Ian Horgan, 39, of no fixed abode, but formerly of the Hermitage, Macroom, in Co Cork, also admitted assaulting the man's 66-year-old mother during the attack at their home.
At Cork Circuit Criminal Court today, Detective Superintendent Michael Comyns described how Horgan put clothing, runners and a hammer into a plastic bag at his home in Macroom, before getting a bus to Cork city and walking to the victim's home at McCurtain Villas, off the Bandon Road.
Horgan had changed his shoes and clothing in a nearby derelict shed.
Wearing a hood and snood covering his face, he knocked on the family's front door, pushing past Mary O'Callaghan running at Hassan Baker, who tried to disarm him of the hammer.
Det Superintendent Comyns said he was shouting in a Dublin accent pretending it was a drug debt.
"He grabbed Mr Baker around the neck for 20 to 30 seconds causing him to collapse unconscious by the fireplace. He struck him on the left side of the head with the hammer, fracturing his skull and cheekbone," he said.
When Mrs O'Callaghan tried to intervene, he assaulted her with a hammer fracturing her right wrist.
Det Superintendent Comyns said Horgan recorded Mr Baker and Mrs O'Callaghan "in extreme distress and in a disorientated state".
He later shared videos of the crime scene with his then girlfriend, who had previously been in a relationship with Mr Baker.
Horgan left when Mrs O'Callaghan told him her son was dead, the court was told.
When arrested and questioned, he made no comment in the course of six interviews.
Before a trial could take place, Horgan pleaded guilty to the count of assault causing serious harm to the victim, and assault causing harm to Mr Baker's mother.

In his victim impact statement to the court, Mr Baker said: "Since I was assaulted, I have felt devastated, scared and I live in a paranoid state, looking out the window and over my shoulder, every single day."

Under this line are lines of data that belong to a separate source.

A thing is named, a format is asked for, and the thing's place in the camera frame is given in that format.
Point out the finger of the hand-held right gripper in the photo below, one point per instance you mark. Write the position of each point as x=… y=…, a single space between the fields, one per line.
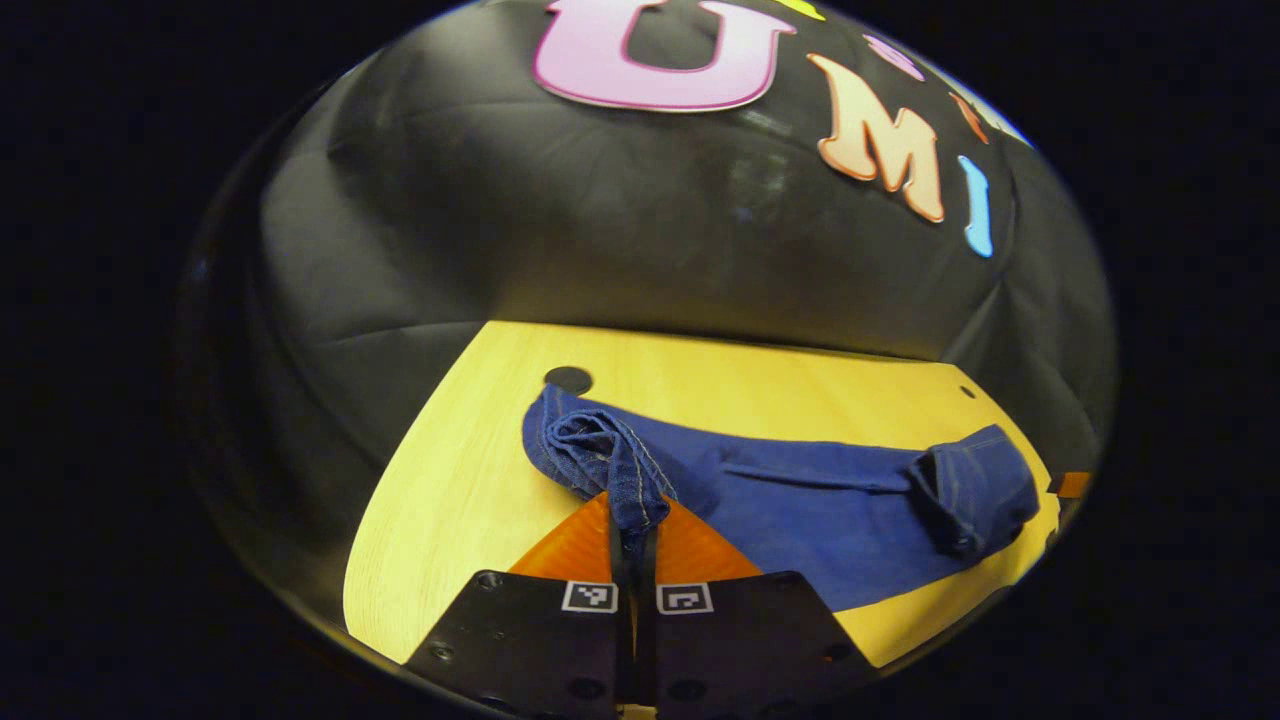
x=1072 y=485

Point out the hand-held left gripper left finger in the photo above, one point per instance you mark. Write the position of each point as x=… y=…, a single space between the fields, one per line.
x=622 y=570

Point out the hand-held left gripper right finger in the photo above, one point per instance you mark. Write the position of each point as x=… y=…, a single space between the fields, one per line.
x=648 y=570

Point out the blue jeans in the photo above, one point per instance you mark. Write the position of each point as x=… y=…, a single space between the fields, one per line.
x=820 y=500

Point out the black backdrop cloth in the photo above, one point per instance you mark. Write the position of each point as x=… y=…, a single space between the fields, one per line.
x=600 y=220

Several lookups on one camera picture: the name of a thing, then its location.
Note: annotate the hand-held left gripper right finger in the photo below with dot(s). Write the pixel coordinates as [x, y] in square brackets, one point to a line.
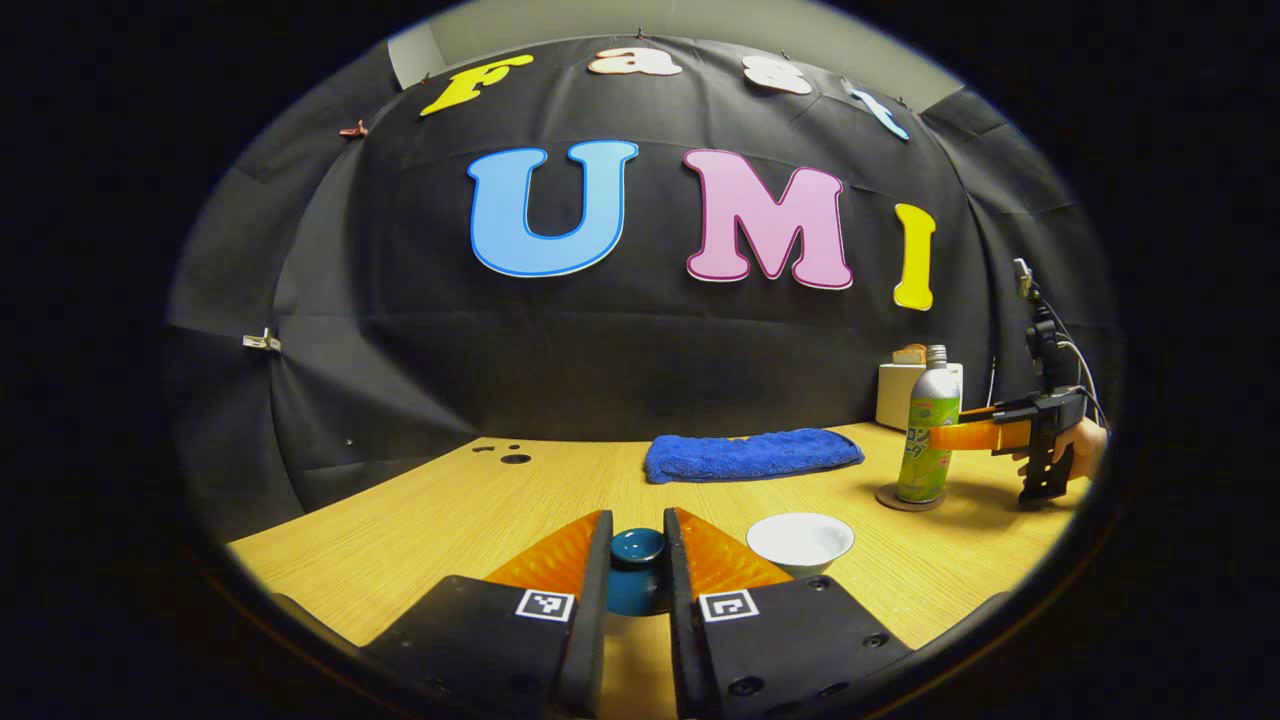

"I am always on alert in case something sudden happens. I have constant nightmares and night terrors. I wake screaming in the night a lot."
Mrs O'Callaghan said it was like being part of a horror movie, there was so much blood but "unfortunately it was real".
She said: "He kept on pounding Hassan's head with the hammer. At this stage, Hassan was unconscious and I thought he was dead. I managed to get in between them and I shouted that he is dead."
Mrs O'Callaghan said when she looks at the marks on her son's head she "can see the imprint of the hammer on the side of his skull. I know I am lucky he is alive".
Horgan's defence counsel James O'Mahony said his client had spared the State a lengthy trial by pleading guilty, that he had written letters of apology to the two victims, and he was trying to put his time in prison to good use.
Sentencing him, Judge Helen Boyle said the accused man had also written to her expressing his remorse.
The judge said premeditation was an aggravating factor, as were the facts that he armed himself with a hammer and directed the blows at Mr Baker's head causing fractures to his skull, jaw and orbital bone around his eye socket.
The judge said the injured man was left with significant physical difficulties, a stammer, headaches, nightmares, seizures and extensive scarring.
Speaking afterwards, Mrs O'Callaghan said they are relieved the case was over.
She said: "I only hope he [Horgan] serves every day of the sentence he got for my son's sake. He is where he should be and he should never get out.
"I'm just so happy he got what he deserved and that he is locked up and I got some justice for my son.
"My son never deserved what he did to him. He is an animal and if I had my way, he wouldn't see the light of day until he was an old man."